PROBLEM STATEMENT. Would you please transcribe, exactly as written, the lines of the entries below starting at the one that holds "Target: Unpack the" and ending at the one that holds "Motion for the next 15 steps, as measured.", both included?

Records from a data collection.
****************

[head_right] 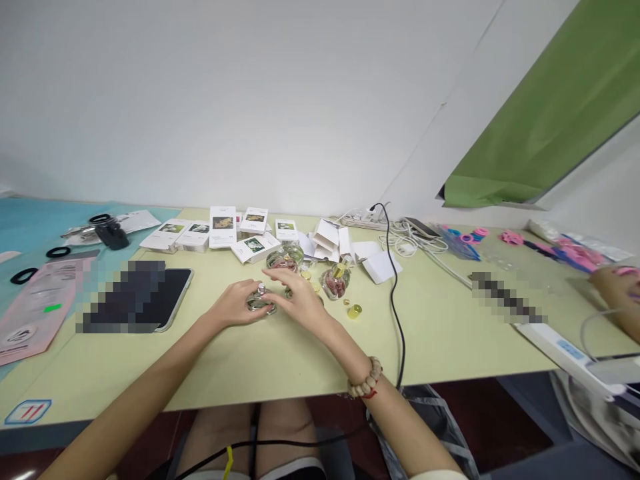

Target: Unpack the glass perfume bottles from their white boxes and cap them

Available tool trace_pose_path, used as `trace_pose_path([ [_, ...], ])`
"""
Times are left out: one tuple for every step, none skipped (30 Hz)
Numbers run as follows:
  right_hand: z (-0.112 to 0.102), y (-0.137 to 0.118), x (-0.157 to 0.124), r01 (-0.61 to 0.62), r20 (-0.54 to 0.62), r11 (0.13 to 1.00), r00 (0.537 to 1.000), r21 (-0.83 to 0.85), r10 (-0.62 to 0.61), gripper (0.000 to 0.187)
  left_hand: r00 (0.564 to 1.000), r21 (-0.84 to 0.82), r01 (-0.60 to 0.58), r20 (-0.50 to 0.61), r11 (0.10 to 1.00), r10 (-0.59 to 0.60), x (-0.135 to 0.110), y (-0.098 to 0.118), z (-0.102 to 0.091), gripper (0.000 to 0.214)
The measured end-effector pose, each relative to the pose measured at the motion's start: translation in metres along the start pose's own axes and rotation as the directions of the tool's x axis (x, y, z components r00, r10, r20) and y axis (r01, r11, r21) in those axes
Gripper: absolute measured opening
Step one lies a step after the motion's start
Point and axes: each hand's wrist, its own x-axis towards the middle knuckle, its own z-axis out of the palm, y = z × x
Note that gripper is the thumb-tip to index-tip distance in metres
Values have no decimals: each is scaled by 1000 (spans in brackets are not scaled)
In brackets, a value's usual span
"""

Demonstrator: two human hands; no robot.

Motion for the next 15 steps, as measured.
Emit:
trace_pose_path([
  [-8,-2,-5,-32,-57,1000,998,-1,31,41,1000,21,8,2,1000,-8,0,0,0,29],
  [-17,-4,-11,-68,-132,998,989,-15,65,39,1000,38,17,4,999,-17,0,0,0,30],
  [-28,-3,-17,-103,-216,994,972,-41,92,34,1000,48,24,6,999,-24,0,0,0,31],
  [-38,0,-25,-140,-297,987,948,-80,110,28,1000,50,30,8,998,-30,0,0,0,32],
  [-49,5,-34,-180,-368,975,922,-130,121,25,999,45,35,11,998,-36,0,1,0,32],
  [-59,12,-43,-220,-410,958,903,-183,129,24,999,35,41,16,999,-42,0,1,1,32],
  [-67,19,-53,-269,-428,934,891,-234,149,24,999,20,48,21,999,-48,0,2,1,32],
  [-75,28,-63,-309,-418,907,892,-285,173,24,998,4,56,22,998,-56,-1,2,2,31],
  [-80,36,-73,-346,-386,879,898,-329,209,25,998,-13,65,20,998,-65,-1,2,3,31],
  [-84,45,-81,-375,-349,854,903,-361,250,27,997,-30,76,14,997,-76,-1,2,4,31],
  [-86,52,-89,-399,-309,832,906,-387,290,30,996,-45,88,4,995,-88,-2,1,5,32],
  [-87,59,-96,-417,-271,813,905,-406,329,32,995,-57,98,-7,994,-99,-2,1,7,33],
  [-86,65,-101,-431,-241,801,901,-415,359,32,994,-64,110,-16,992,-111,-3,0,8,34],
  [-85,70,-105,-440,-218,797,898,-414,382,32,992,-66,122,-25,990,-124,-3,-1,10,35],
  [-83,74,-107,-447,-204,800,894,-401,398,31,990,-64,134,-29,989,-136,-4,-2,11,36],
])
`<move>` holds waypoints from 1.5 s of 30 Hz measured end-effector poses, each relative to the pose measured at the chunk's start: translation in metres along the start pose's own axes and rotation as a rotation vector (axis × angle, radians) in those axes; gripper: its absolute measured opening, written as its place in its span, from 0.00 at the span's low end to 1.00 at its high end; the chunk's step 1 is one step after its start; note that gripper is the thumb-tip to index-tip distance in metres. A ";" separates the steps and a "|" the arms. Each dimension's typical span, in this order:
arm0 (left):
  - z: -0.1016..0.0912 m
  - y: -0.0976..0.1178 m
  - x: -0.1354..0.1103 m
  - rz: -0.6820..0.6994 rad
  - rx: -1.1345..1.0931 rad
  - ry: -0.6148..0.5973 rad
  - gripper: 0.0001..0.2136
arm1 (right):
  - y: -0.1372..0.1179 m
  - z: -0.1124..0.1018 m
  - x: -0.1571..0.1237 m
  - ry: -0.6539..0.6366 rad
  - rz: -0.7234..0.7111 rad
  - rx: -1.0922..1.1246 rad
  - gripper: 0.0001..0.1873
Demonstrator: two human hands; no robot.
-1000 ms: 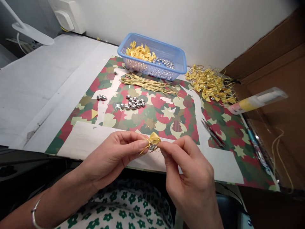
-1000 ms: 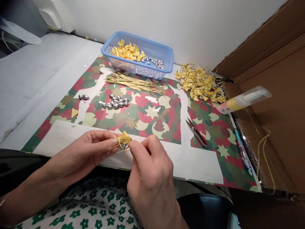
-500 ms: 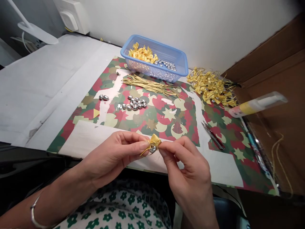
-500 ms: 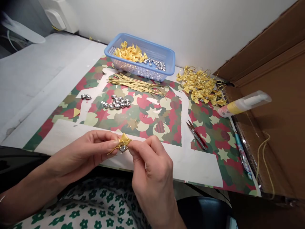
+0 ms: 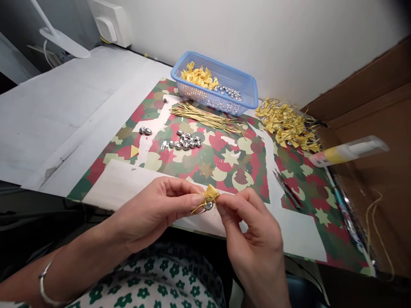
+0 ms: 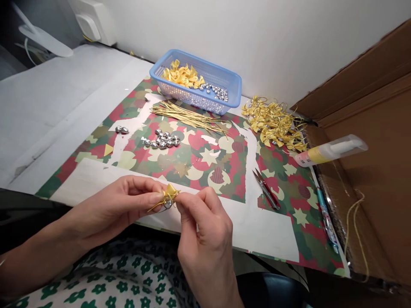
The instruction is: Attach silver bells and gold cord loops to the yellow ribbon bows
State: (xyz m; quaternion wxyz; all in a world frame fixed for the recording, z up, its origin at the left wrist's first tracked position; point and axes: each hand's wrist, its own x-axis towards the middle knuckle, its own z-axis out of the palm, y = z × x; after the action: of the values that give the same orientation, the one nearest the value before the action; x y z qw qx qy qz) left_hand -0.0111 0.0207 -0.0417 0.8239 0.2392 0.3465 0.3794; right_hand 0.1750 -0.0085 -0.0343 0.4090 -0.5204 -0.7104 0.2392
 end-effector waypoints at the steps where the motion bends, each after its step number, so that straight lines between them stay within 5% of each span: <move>1: 0.000 0.000 0.000 0.007 0.005 0.002 0.04 | 0.000 0.000 0.000 -0.002 0.000 0.005 0.14; 24: -0.003 -0.001 0.001 -0.042 -0.053 -0.117 0.06 | 0.006 -0.002 -0.001 -0.065 0.060 0.155 0.15; 45: 0.000 0.001 -0.001 -0.011 0.013 -0.071 0.07 | 0.009 -0.002 -0.004 -0.108 0.122 0.259 0.16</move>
State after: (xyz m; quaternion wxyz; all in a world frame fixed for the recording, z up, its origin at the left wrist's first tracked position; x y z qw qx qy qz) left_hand -0.0119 0.0200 -0.0405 0.8362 0.2562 0.3208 0.3636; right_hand 0.1824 -0.0093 -0.0414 0.4184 -0.4919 -0.6616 0.3810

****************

SOLVED PROBLEM.
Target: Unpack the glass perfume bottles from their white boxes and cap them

Available tool trace_pose_path, used as `trace_pose_path([ [_, ...], ])`
"""
Times are left out: one tuple for every step, none skipped (30 Hz)
Numbers run as follows:
  right_hand: z (-0.112 to 0.102), y (-0.137 to 0.118), x (-0.157 to 0.124), r01 (-0.61 to 0.62), r20 (-0.54 to 0.62), r11 (0.13 to 1.00), r00 (0.537 to 1.000), r21 (-0.83 to 0.85), r10 (-0.62 to 0.61), gripper (0.000 to 0.187)
  left_hand: r00 (0.564 to 1.000), r21 (-0.84 to 0.82), r01 (-0.60 to 0.58), r20 (-0.50 to 0.61), r11 (0.10 to 1.00), r10 (-0.59 to 0.60), x (-0.135 to 0.110), y (-0.098 to 0.118), z (-0.102 to 0.091), gripper (0.000 to 0.214)
The measured end-effector pose, each relative to the pose measured at the motion's start: translation in metres along the start pose's own axes and rotation as the directions of the tool's x axis (x, y, z components r00, r10, r20) and y axis (r01, r11, r21) in those axes
Gripper: absolute measured opening
Step one lies a step after the motion's start
Point and axes: each hand's wrist, its own x-axis towards the middle knuckle, its own z-axis out of the palm, y = z × x
Note that gripper is the thumb-tip to index-tip distance in metres
Values have no decimals: each is scaled by 1000 (spans in brackets are not scaled)
In brackets, a value's usual span
"""

Demonstrator: two human hands; no robot.

Motion for the next 15 steps, as measured.

This output requires nothing further.